Sunday, March 08, 2009

To be a jalapeño or fishflakes?

The problem that i see with bludgeoning someone with a point is that there comes a moment when you have driven the point home perfectly, they get it, no further shillelagh work is necessary, message received, please stop.  But unless the subject cries "uncle," or "aunt" or "mom" or "total stranger who i just met at random due to a Google search!"  The point maker is likely to continue the battering well past this all critical moment and with each subsequent blow actually degrade their pupil's ability to retain knowledge.  It's a philosophical conundrum, that's for sure.

So, as i look around for my tomahawk, if your skull's feeling a bit like a brown banana you might want to duck into some LOLcats or iTunes or something.  Or better yet, try some reality television, that stuff is guaranteed to calcify the interior of the old brainbox.  Sort of your noodle's natural defenses taking over.

i have spent a large portion of my life wondering what i'm for.  Since i have no trouble believing that there is a God, He loves me and has a purpose for my life as well as everything He does, it seemed an appropriate use of my time and energy.  The problem is, it isn't.
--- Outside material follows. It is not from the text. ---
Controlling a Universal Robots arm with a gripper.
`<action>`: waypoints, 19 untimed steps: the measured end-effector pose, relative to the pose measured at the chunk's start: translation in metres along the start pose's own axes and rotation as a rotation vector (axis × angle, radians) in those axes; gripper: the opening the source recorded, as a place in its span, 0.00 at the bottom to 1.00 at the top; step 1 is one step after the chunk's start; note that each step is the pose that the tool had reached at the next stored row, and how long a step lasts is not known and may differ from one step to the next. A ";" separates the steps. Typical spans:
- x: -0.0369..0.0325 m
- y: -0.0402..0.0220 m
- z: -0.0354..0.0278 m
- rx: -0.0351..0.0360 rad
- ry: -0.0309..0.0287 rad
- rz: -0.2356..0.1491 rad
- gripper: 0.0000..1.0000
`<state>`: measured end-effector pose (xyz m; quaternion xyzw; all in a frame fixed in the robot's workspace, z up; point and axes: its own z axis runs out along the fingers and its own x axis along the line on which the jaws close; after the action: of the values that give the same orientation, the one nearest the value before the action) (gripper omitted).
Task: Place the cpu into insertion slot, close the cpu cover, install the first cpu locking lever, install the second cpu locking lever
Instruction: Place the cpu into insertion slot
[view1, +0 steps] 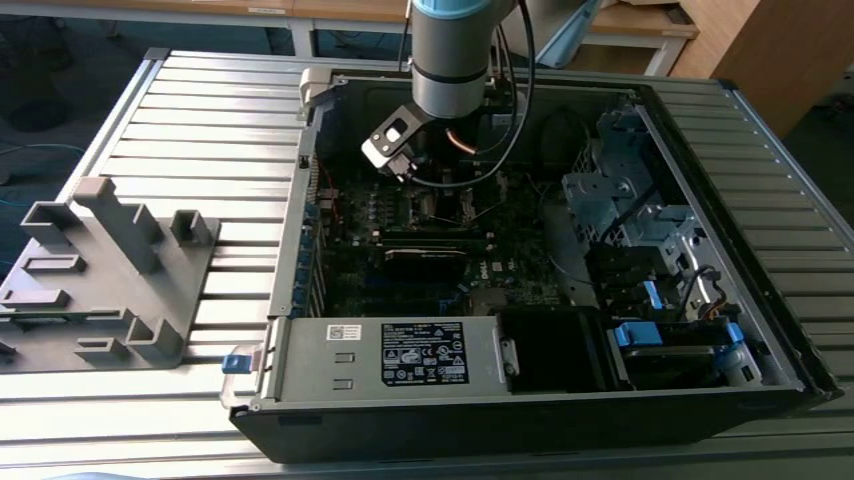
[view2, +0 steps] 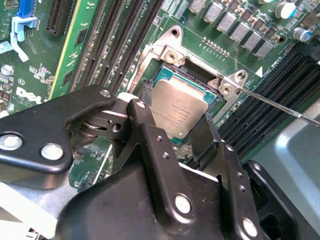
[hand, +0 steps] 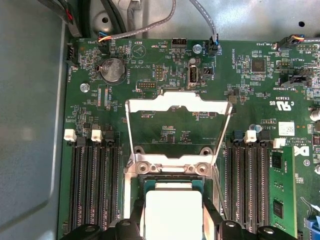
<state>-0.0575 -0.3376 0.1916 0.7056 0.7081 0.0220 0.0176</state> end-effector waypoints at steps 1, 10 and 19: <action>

All that time thinking about my purpose became time thinking about me.  i became the focus.  In short, because i wasn't doing something i wanted to do, i assumed i was doing something wrong.  And i was, but the wrong thing i was doing wrong wasn't the right thing.  You see?  Why do you look all bruised and mushy?  As i've chronicled here ad nauseum, i was waiting for a change in circumstances.  A change in environment to lift me out of the malaise i was in and transport me to some higher ground and some Fricken shaped niche that i was designed to fill and i would suddenly blossom like Baryshnikov discovering ballet, into who i was meant to be.  And more importantly, start enjoying this life i'd been given.  

Well, if you take that thought and plant some peppers, frijoles and corn with it, you should get some real good chimichangas by fall.  God has planted you, my hot little jalapeños, in exactly the garden he wanted you in, all we have to do is stop spewing fertilizer and bask in His light and soak up His Living Water.  'fore you can say, "yo quiero Taco Bell," you'll be spicing up whatever batch of chili life whips up.  i guaran-fricken-tee it.  How can i be so sure?  One word:

Jonah.

It's a familiar story, even pagans can summarize it.  But in case there aren't any pagan's around to explain it to you, i'll sum it up real quick.  

God said, "Go here, do this," to Jonah.
Jonah said, "blow it out your ear."  Then he went down dockside, found a boat going to edge of the known universe and he was out of there.  Along comes a storm.  Now the sailors in this boat, they knew how to handle this situation.  They threw everything overboard to lighten the ship, did all their sailor-y stuff, battened some hatches, furl't the mains'l and all that.  When that didn't work and it became obvious the ship was in danger they started praying to their gods, the gods of their own understanding.  No atheists in foxholes or foundering ships apparently.  When that failed to appease Triton they searched the ship and found Jonah sleeping.  "Dude!  Wake up!  Pray to your god, maybe he's got some pull with the mountains of water trying to bury us!"  They drag Jonah up on deck and they determine that someone has truly teed the gods off.  So they cast lots, draw straws, roll dice, flip a coin, play a quick game of hackey-death and surprise, surprise, hello Jonah.

Jo 'fesses up.  The sailors ask, "alright, cool, what do we do to make this stop?"
"Simple, throw me in."
Now, i dunno about you but i chalk being swallowed up by the sea right up there with falling backwards off the slide, being caught in a bear trap in bear country and slowly being compressed into a jello cube on my least favorite ways to check out list.  i don't think Jo would have gotten past the word "throw" before he was practicing his doggie paddle had i been there.  But these sailors were actually pretty human dudes.  Even after he told them this they went back to trying to muscle their way out of the storm to shore.  As we know, it doesn't work, the sailors reluctantly toss him overboard and Jonah gets to be grouper chow.  The storm stops and the sailors convert to Judaism on the spot, offering sacrifices and vows to the God of the Hebrews.

So the Moral of the Story is…do what God tells you to do or He’ll kick your butt.  Yeah, maybe.  But recently he gave me something else to chew on.  He told me that He loved a bunch of scruffy sailors.  And that he used Jonah to present the Gospel to those sailors.  He showed them that they needed to be saved.  He showed them that their gods couldn’t do that saving.  He told them that someone had to die for them to be saved.  Still they tried to do it on their own, well-intentioned works!  "No God, killing is wrong!  We can try harder!  We’ll get it right this time!"  But in the end, someone had to die.  Someone willing and those sailors got it.  And He got all that done, not with some great champion of the faith who lived a blameless life, but with a grumbly, disobedient, self-centered jerk who didn't want to go where God put him and do what God told him to do.  And I find that very encouraging.